Exercise. Repeat the whole listing. Keep it exact.

○ ○ ○ ○

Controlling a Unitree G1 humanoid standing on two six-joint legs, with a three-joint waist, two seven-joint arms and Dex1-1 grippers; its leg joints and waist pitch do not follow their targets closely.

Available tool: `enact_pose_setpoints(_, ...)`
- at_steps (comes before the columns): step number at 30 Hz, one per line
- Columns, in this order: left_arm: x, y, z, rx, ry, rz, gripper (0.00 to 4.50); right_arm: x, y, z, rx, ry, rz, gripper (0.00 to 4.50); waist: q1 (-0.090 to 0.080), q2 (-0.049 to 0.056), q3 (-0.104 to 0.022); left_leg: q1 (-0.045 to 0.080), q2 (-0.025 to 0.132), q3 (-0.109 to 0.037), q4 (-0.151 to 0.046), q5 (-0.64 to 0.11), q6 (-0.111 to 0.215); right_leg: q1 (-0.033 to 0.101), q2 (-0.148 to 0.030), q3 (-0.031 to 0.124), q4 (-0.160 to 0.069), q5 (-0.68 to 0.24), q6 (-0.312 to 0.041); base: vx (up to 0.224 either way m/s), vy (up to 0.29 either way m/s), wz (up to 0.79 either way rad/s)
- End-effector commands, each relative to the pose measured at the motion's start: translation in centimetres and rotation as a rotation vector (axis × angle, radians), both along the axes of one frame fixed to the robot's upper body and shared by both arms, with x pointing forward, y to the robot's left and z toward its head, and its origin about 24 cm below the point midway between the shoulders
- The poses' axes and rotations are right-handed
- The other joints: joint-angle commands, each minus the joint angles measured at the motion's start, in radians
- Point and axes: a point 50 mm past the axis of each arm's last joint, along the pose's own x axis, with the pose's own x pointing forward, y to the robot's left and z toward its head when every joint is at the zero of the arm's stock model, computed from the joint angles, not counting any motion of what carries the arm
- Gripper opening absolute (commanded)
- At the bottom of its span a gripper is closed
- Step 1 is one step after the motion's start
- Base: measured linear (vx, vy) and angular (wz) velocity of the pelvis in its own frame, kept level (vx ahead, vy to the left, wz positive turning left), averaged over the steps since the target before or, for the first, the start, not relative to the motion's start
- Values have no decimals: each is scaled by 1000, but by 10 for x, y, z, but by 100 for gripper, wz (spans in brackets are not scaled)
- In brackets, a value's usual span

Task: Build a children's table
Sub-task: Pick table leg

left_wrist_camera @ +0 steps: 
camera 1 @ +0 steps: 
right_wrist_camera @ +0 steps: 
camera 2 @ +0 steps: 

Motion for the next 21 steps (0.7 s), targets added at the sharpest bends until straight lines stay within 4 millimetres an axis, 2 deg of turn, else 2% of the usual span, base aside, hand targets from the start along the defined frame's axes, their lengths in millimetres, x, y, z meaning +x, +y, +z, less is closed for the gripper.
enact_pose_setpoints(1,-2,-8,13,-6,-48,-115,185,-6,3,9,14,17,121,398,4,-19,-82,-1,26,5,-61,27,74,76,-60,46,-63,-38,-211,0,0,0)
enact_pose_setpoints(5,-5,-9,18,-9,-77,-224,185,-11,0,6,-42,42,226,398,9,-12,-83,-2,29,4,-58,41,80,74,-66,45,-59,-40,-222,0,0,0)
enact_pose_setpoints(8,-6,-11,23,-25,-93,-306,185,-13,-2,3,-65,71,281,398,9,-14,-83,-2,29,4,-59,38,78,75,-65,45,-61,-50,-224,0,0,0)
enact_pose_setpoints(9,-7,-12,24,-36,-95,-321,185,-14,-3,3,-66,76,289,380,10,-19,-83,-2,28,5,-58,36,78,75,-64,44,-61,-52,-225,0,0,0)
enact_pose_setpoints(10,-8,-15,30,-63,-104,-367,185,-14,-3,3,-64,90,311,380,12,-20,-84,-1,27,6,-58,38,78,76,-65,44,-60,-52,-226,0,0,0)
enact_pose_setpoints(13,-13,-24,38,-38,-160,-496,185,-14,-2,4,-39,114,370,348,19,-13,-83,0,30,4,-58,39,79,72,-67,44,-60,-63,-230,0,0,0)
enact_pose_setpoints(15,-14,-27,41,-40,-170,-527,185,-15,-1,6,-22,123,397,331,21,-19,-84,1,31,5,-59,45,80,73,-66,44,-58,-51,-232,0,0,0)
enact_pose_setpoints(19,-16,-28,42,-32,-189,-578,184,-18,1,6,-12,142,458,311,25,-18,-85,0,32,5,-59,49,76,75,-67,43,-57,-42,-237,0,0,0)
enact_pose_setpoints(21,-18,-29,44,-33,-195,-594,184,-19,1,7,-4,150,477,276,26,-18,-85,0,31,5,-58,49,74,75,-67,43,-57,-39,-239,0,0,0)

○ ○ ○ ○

Answer to this exercise.
Controlling a Unitree G1 humanoid standing on two six-joint legs, with a three-joint waist, two seven-joint arms and Dex1-1 grippers; its leg joints and waist pitch do not follow their targets closely.

Available tool: `enact_pose_setpoints(_, ...)`
- at_steps (comes before the columns): step number at 30 Hz, one per line
- Columns, in this order: left_arm: x, y, z, rx, ry, rz, gripper (0.00 to 4.50); right_arm: x, y, z, rx, ry, rz, gripper (0.00 to 4.50); waist: q1 (-0.090 to 0.080), q2 (-0.049 to 0.056), q3 (-0.104 to 0.022); left_leg: q1 (-0.045 to 0.080), q2 (-0.025 to 0.132), q3 (-0.109 to 0.037), q4 (-0.151 to 0.046), q5 (-0.64 to 0.11), q6 (-0.111 to 0.215); right_leg: q1 (-0.033 to 0.101), q2 (-0.148 to 0.030), q3 (-0.031 to 0.124), q4 (-0.160 to 0.069), q5 (-0.68 to 0.24), q6 (-0.312 to 0.041); base: vx (up to 0.224 either way m/s), vy (up to 0.29 either way m/s), wz (up to 0.79 either way rad/s)
- End-effector commands, each relative to the pose measured at the motion's start: translation in centimetres and rotation as a rotation vector (axis × angle, radians), both along the axes of one frame fixed to the robot's upper body and shared by both arms, with x pointing forward, y to the robot's left and z toward its head, and its origin about 24 cm below the point midway between the shoulders
- The poses' axes and rotations are right-handed
- The other joints: joint-angle commands, each minus the joint angles measured at the motion's start, in radians
- Point and axes: a point 50 mm past the axis of each arm's last joint, along the pose's own x axis, with the pose's own x pointing forward, y to the robot's left and z toward its head when every joint is at the zero of the arm's stock model, computed from the joint angles, not counting any motion of what carries the arm
- Gripper opening absolute (commanded)
- At the bottom of its span a gripper is closed
- Step 1 is one step after the motion's start
- Base: measured linear (vx, vy) and angular (wz) velocity of the pelvis in its own frame, kept level (vx ahead, vy to the left, wz positive turning left), averaged over the steps since the target before or, for the first, the start, not relative to the motion's start
- Values have no decimals: each is scaled by 1000, but by 10 for x, y, z, but by 100 for gripper, wz (spans in brackets are not scaled)
- In brackets, a value's usual span

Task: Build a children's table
Sub-task: Pick table leg

left_wrist_camera @ +0 steps: 
camera 1 @ +0 steps: 
right_wrist_camera @ +0 steps: 
camera 2 @ +0 steps: 

Motion for the next 21 steps (0.7 s), targets added at the sharpest bends until straight lines stay within 4 millimetres an axis, 2 deg of turn, else 2% of the usual span, base aside, hand targets from the start along the defined frame's axes, their lengths in millimetres, x, y, z meaning +x, +y, +z, less is closed for the gripper.
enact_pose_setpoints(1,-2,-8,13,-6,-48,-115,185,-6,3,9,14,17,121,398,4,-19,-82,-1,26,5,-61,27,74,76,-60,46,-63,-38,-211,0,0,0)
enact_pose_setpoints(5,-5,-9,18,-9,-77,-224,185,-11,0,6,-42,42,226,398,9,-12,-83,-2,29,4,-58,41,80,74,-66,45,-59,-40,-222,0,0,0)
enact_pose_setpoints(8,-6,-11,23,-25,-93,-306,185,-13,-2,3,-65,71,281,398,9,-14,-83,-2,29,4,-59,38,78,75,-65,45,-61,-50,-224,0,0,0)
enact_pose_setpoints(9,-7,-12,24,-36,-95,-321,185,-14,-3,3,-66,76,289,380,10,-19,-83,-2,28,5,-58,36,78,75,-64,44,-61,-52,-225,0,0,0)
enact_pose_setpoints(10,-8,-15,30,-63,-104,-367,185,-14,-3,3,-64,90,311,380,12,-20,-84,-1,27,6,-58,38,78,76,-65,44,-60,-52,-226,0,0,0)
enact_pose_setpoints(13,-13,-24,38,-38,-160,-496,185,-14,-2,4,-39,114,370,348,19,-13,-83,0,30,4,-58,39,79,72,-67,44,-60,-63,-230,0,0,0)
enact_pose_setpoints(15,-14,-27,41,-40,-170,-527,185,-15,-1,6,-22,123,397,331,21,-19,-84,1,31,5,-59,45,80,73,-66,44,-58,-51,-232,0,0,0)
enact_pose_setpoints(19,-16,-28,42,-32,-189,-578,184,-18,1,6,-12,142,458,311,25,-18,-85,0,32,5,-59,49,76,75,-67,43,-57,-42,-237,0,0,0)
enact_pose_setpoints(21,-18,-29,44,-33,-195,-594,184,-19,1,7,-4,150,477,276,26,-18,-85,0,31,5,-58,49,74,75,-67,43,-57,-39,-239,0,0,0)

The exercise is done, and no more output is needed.